Building entourés de verdure

Les sociétés à mission cultivent un avenir durable : sont-elles dans le vert ?

Nous n’héritons pas de la terre de nos ancêtres, nous l’empruntons à nos enfants.

Antoine de Saint-Exupéry.

Cette citation illustre parfaitement la philosophie qui anime de plus en plus d’entreprises à travers le monde. Depuis l’adoption de la loi Pacte en 2019, la France a vu naître une nouvelle forme de gouvernance d’entreprise : les sociétés à mission. Ces entreprises ne se contentent plus de viser la rentabilité économique ; elles intègrent dans leurs statuts des objectifs sociaux et environnementaux ambitieux, inscrivant leur « raison d’être » au cœur de leur modèle d’affaires.

Aujourd’hui, avec 1595 sociétés à mission référencées en France, dont des géants tels que Danone, Aigle ou Yves Rocher, cette dynamique ne cesse de croître. Ces entreprises symbolisent une prise de conscience et une volonté de conjuguer performance économique et impact positif sur la société et l’environnement. Mais qu’est-ce qui pousse ces entreprises à s’engager ainsi ? Comment mesurent-elles leur succès ? Et, surtout, quelles sont les réelles retombées de ces engagements ?

Cet article propose de plonger au cœur de cette révolution verte en décryptant les motivations, les stratégies et les défis des sociétés à mission. Nous explorerons la diversité de leurs profils, les secteurs d’activité les plus représentés, et les moyens innovants qu’elles mettent en œuvre pour réduire leur empreinte écologique. En toile de fond, nous questionnerons la véritable portée de ces engagements : s’agit-il d’une réelle transformation ou d’un simple effet de mode ?

Les sociétés à mission : sont-elles dans le vert ?

1595 sociétés à mission référencées à ce jour !

AIGLE, DANONE, LA CAMIF, LEA NATURE, YVES ROCHER, LE SLIP FRANçAIS, ENEDIS… Ces marques à forte notoriété ont un point commun : elles ont inscrit leurs objectifs sociaux et environnementaux au sein de leur business model. Elles ont défini ou redéfini leur identité à travers leur « raison d’être » au sein de leurs statuts et sont devenues « sociétés à mission ».

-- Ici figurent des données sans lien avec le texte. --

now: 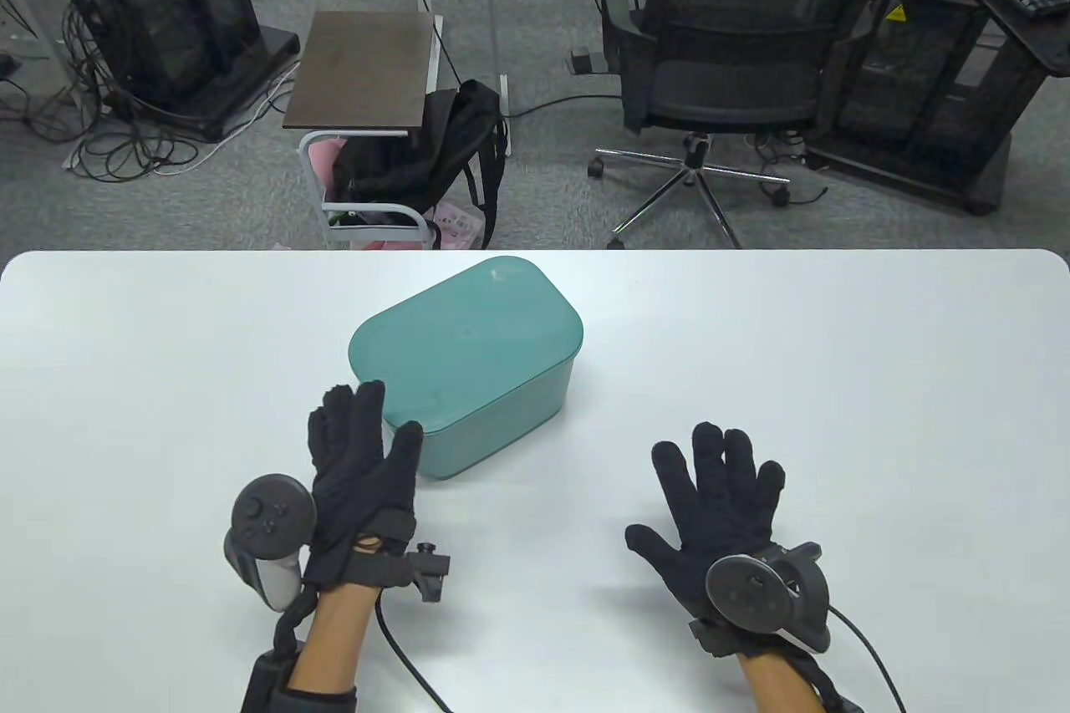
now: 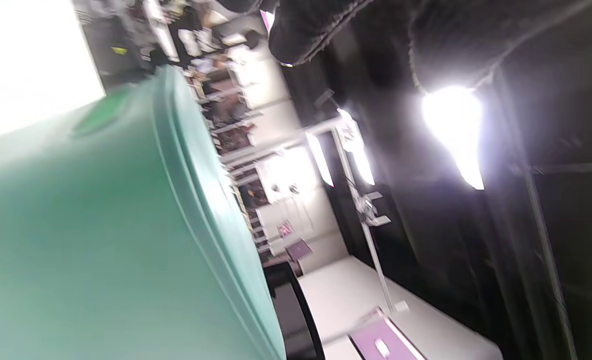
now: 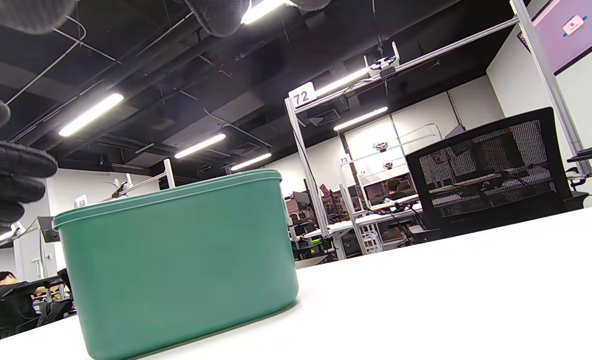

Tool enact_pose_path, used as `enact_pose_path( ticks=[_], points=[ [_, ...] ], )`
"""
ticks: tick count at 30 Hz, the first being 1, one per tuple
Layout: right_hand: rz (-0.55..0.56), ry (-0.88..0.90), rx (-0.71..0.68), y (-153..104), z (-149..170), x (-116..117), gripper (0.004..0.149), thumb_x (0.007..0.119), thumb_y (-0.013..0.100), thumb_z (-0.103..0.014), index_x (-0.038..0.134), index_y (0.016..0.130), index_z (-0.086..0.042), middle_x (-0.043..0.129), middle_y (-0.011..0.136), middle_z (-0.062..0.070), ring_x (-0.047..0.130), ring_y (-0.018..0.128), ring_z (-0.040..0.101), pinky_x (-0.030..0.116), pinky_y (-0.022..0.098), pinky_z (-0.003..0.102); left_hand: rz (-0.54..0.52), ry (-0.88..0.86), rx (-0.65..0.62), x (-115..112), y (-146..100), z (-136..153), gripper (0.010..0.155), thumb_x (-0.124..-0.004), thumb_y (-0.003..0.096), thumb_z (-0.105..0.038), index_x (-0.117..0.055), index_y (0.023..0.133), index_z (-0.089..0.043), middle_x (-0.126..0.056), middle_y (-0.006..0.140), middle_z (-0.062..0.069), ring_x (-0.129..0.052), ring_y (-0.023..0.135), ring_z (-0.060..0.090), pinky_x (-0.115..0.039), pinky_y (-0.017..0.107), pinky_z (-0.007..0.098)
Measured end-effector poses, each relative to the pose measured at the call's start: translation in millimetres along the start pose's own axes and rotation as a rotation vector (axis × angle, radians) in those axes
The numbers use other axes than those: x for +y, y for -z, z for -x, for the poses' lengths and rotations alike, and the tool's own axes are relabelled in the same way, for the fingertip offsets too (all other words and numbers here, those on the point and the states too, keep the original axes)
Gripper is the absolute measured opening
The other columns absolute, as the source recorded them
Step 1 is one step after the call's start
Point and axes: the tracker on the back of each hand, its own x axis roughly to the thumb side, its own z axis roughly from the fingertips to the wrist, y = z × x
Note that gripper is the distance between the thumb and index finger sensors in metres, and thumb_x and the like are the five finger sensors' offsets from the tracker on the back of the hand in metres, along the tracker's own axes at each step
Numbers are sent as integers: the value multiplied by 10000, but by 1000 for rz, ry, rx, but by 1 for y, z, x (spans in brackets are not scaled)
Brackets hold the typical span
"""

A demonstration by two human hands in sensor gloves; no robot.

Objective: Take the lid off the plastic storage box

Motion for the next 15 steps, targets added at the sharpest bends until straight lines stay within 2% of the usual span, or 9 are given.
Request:
enact_pose_path(
  ticks=[4, 8, 12, 15],
  points=[
    [4, 3, 6, 0, 1, -1, 825, 517, 533, -771, 356, 1170, -272, 231, 1219, 178, 212, 1072, 500, 224, 633, 781, -58, -95, 128, 9, 13, 26, 836, -657, 542, -700, -467, 1184, -199, -254, 1198, 198, -161, 1058, 475, -248, 708, 667],
    [3, 3, 10, 0, 2, 0, 823, 516, 534, -771, 363, 1169, -271, 237, 1219, 179, 220, 1072, 501, 227, 635, 780, -41, -110, 219, 3, 20, 55, 851, -661, 545, -705, -462, 1182, -176, -261, 1193, 213, -165, 1051, 487, -253, 704, 668],
    [-4, 5, 19, 0, 3, 0, 819, 518, 534, -770, 374, 1167, -271, 242, 1220, 178, 227, 1073, 501, 228, 637, 779, -16, -128, 259, -5, 23, 67, 862, -667, 542, -714, -473, 1179, -167, -265, 1191, 220, -168, 1047, 495, -262, 702, 670],
    [2, 6, 22, 0, 4, -1, 821, 518, 534, -770, 376, 1168, -268, 247, 1220, 178, 236, 1073, 499, 232, 636, 780, 9, -131, 257, -12, 24, 66, 864, -672, 540, -719, -490, 1176, -164, -276, 1191, 218, -198, 1045, 496, -278, 702, 670]
  ],
)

La société à mission est une nouvelle forme juridique, définie dans la loi Pacte de 2019, qui permet d’intégrer les engagements sociaux et environnementaux dans les statuts de l’entreprise. L’entreprise à mission annonce alors publiquement en quoi ses objectifs sont conciliables avec l’intérêt général et le bien commun à travers sa « raison d’être ».

L’observatoire des entreprises à mission, dans son dernier rapport publié en mars 2024, annonce que 1490 sociétés à mission étaient référencées en France fin 2023, soit 376 nouvelles entreprises versus 2022 (+34%).

Et 105 nouvelles sociétés à mission se sont déjà déclarées depuis janvier 2024… La communauté des sociétés « à mission » ne cesse de s’élargir depuis la création du statut.

A la découverte des business models verts et éthiques : décryptage du profil des sociétés à mission

Une grande diversité d’entreprises a adopté ce nouveau statut. La taille des sociétés à mission reflète le tissu des entreprises françaises. Selon l’INSEE, 96% des entreprises françaises sont des micro-entreprises mais ne représentent que 18,4% des effectifs salariés. En 2023, comme les années passées, les micro-entreprises représentent toujours une part importante parmi les sociétés à mission (58%).

Nous dénombrons désormais 24 grandes entreprises devenues à mission avec 6 nouvelles grandes entreprises en 2023 : Clariane, Destia, Enedis, Groupe Coopératif SantéCité, LNA Santé et Teract. Ces grandes entreprises représentent désormais 82% des effectifs des entreprises à mission.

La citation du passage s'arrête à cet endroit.